El Tercer Milenio demandaba una nueva revolución feminista tras veinte siglos de patriarcado. Era necesaria y se agradece. En lo que a mí respecta, por ejemplo, ha servido para eliminar el masculino genérico y redactar en lenguaje inclusivo los artículos y escritos periodísticos y académicos que abordo, opción que ha asumido, igualmente, tras someterla a votación, el alumnado del Grado de Periodismo que escribe en el diario digital Periodismo ULL. Para eso nos entrenamos y generamos hábitos. La formación, también en este caso, es inevitable. Procesos de aprendizaje y servicio reflexivos y sin extremismos orientados a actuar con coherencia ante la población a la que nos debemos y dirigimos de forma habitual.

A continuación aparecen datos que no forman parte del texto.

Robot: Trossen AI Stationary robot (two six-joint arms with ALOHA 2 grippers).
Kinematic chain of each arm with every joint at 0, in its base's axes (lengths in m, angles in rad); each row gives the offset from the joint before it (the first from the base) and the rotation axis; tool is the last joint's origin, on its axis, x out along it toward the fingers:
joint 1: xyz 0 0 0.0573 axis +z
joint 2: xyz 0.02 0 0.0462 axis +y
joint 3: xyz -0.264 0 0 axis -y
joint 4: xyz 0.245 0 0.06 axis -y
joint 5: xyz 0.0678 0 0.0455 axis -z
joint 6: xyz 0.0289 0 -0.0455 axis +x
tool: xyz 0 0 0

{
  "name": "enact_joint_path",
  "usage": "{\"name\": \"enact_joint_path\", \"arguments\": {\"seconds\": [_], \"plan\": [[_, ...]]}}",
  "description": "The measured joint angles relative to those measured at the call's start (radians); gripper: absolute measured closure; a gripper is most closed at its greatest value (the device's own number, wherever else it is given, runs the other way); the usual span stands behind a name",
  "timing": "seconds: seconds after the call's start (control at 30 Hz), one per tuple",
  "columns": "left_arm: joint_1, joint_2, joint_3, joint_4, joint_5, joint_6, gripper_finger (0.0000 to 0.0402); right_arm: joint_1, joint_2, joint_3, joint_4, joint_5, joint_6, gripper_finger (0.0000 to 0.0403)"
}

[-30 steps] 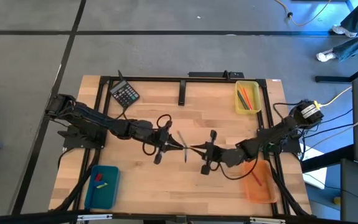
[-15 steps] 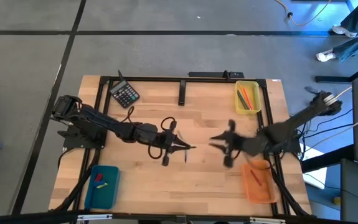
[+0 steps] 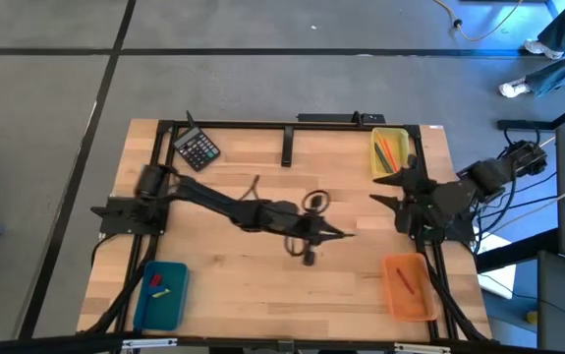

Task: Sort crayons/erasers/pens/pencils in bins
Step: Put the green crayon into the orange bin

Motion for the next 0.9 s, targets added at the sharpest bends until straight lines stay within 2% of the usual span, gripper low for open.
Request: {"name": "enact_joint_path", "arguments": {"seconds": [0.13, 0.27, 0.5, 0.67, 0.8, 0.9], "plan": [[0.015, 0.165, 0.199, 0.072, 0.006, 0.000, 0.0386, 0.001, -0.003, -0.006, -0.075, 0.039, 0.051, 0.0203], [0.020, 0.332, 0.396, 0.088, 0.101, -0.002, 0.0386, 0.000, 0.010, -0.007, -0.104, 0.077, 0.079, 0.0203], [0.031, 0.535, 0.670, 0.092, 0.211, 0.019, 0.0386, 0.001, 0.011, -0.007, -0.136, -0.059, 0.175, 0.0203], [0.039, 0.593, 0.773, 0.087, 0.288, 0.017, 0.0386, 0.001, 0.012, -0.008, -0.186, -0.068, 0.235, 0.0203], [0.044, 0.600, 0.801, 0.056, 0.268, 0.011, 0.0386, 0.000, 0.013, -0.001, -0.217, -0.084, 0.273, 0.0203], [0.051, 0.603, 0.800, -0.006, 0.238, -0.034, 0.0386, -0.001, 0.025, 0.046, -0.253, -0.169, 0.298, 0.0203]]}}
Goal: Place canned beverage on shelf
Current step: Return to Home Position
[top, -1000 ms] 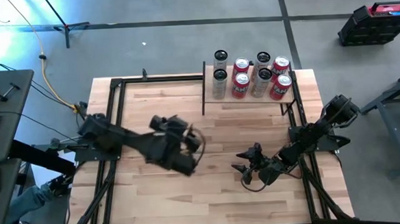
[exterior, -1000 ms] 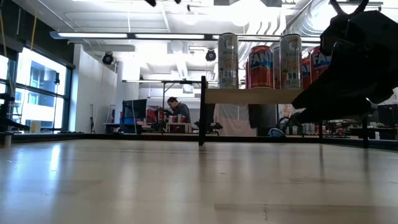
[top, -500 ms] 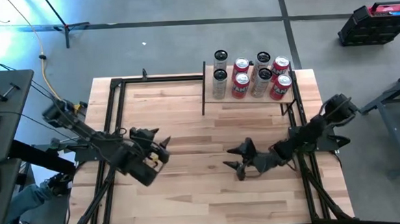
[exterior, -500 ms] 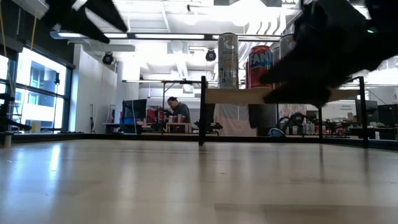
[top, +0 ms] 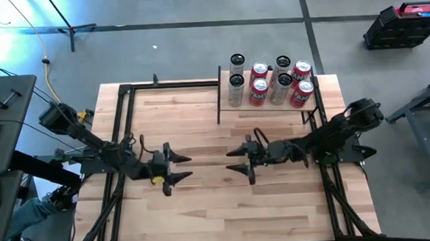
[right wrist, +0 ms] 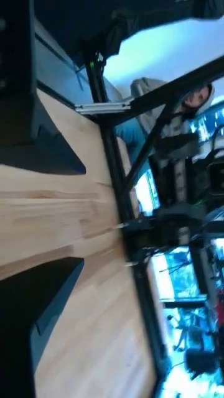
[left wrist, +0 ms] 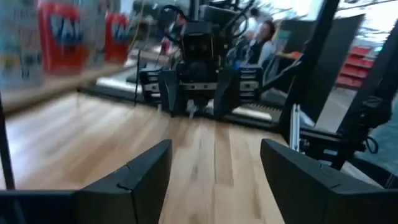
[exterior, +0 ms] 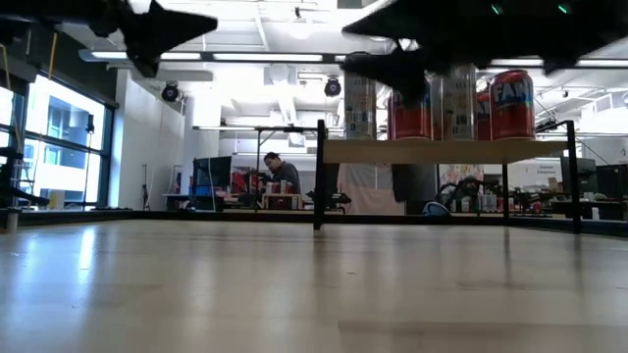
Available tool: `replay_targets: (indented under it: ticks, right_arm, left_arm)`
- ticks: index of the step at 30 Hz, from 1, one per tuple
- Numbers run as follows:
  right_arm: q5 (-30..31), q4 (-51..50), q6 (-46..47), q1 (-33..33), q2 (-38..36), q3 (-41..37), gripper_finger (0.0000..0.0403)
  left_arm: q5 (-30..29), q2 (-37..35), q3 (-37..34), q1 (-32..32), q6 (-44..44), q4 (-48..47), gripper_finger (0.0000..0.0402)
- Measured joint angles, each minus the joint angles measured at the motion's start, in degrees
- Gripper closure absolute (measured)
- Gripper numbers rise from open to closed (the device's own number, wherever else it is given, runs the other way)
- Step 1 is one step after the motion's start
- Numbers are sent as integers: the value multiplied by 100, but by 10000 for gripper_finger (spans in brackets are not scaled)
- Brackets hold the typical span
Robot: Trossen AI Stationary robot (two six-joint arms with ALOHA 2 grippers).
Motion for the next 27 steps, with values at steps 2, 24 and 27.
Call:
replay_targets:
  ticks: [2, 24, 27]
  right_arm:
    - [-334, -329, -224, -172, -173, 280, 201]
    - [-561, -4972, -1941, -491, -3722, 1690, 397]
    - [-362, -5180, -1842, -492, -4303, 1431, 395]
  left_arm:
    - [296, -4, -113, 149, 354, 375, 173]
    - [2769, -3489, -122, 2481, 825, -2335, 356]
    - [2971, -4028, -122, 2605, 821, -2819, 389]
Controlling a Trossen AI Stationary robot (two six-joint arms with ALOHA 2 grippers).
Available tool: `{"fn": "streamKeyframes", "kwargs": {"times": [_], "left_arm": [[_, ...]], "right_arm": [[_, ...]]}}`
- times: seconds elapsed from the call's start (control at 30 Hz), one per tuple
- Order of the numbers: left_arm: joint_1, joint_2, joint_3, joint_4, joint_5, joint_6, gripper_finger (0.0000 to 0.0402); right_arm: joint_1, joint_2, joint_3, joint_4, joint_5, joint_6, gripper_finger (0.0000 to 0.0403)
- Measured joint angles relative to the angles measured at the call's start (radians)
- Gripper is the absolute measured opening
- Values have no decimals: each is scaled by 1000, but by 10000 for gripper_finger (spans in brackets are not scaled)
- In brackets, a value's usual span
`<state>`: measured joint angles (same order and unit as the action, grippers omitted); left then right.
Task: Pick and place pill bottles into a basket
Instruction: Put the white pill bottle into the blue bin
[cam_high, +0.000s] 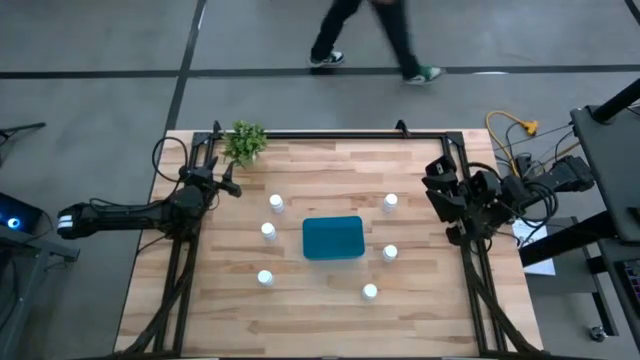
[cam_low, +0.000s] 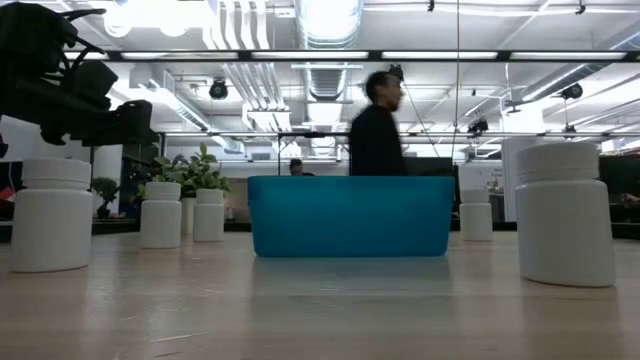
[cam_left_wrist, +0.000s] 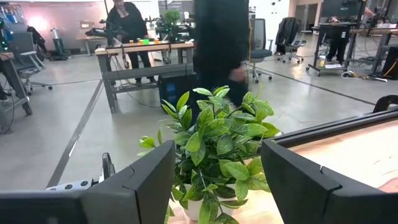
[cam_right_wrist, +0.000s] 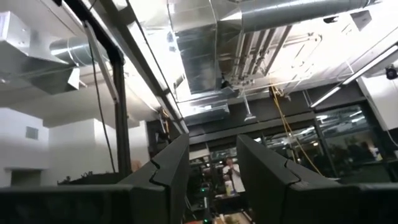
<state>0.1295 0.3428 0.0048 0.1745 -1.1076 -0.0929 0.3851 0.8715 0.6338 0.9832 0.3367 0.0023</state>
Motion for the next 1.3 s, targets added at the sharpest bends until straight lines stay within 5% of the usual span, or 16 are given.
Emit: {"fn": "streamKeyframes", "kwargs": {"times": [0.23,0.4,0.57,0.83,0.93,1.3], "left_arm": [[0,0,0,0,0,-5,222],[0,0,0,1,49,-5,222],[0,0,0,1,284,4,222],[0,-2,0,88,869,143,222],[0,0,0,177,1005,113,222],[0,2,0,287,1062,99,222]], "right_arm": [[0,10,29,0,16,-16,128],[-3,51,85,-2,218,-63,128],[-37,95,118,-10,247,-130,128],[-79,96,127,-116,277,-16,128],[-88,92,126,-176,288,29,128],[-87,69,142,-330,318,63,128]]}}
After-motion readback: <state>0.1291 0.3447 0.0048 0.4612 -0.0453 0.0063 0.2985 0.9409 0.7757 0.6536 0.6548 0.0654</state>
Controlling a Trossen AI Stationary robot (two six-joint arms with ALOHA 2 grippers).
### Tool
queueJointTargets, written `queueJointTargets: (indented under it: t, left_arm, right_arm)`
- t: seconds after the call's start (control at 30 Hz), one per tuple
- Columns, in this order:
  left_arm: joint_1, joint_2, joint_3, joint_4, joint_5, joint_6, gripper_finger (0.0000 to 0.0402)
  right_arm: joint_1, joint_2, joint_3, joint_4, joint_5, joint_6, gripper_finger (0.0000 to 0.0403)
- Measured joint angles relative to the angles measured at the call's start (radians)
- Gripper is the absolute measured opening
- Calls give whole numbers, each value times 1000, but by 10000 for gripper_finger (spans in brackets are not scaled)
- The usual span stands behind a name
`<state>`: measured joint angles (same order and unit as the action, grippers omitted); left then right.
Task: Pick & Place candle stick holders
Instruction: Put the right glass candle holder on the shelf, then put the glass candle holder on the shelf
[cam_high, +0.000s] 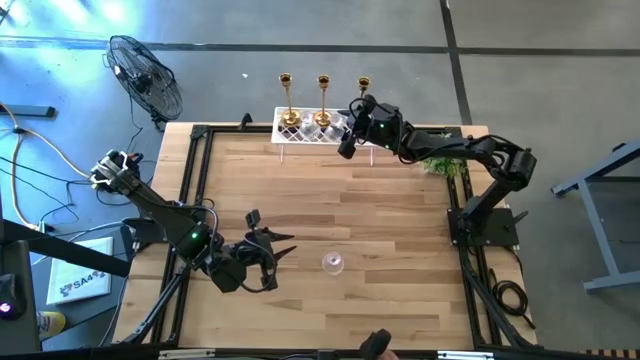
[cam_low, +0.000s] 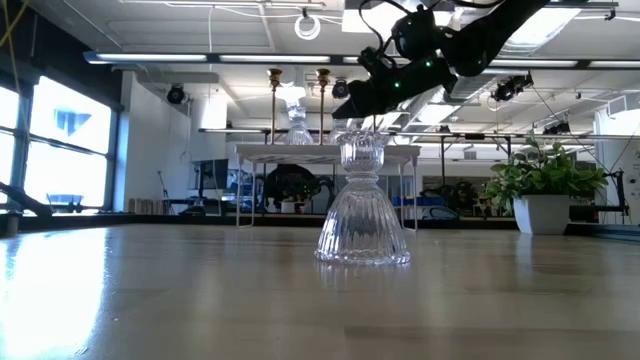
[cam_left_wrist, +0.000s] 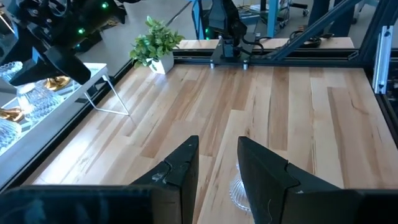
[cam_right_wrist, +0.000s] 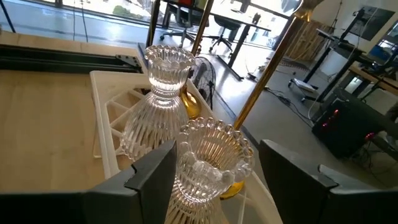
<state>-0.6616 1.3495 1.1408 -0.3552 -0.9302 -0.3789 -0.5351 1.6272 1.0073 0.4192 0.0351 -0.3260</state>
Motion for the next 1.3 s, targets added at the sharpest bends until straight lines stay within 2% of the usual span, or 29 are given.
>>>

La nueva revolución feminista era necesaria y se agradece, repito. Las ideas, visiones y muchos procedimientos incorporados a nuestro contemporáneo modo de vida no se cuestionan entre los poderes públicos y gente corriente y cabal. Eso sí, la burbuja, sin necesidad de pincharla, debe empezar a desinflarse con sosiego. Estirar el chicle ya masticado del género es contraproducente. Perturba requerir un tribunal paritario en un concurso de méritos, altera la concesión de mil y una subvenciones y proyectos a cuenta de, desespera que la ministra Irene Montero dé la murga con las demócratas, los demócratas y les demócratas. Hastío.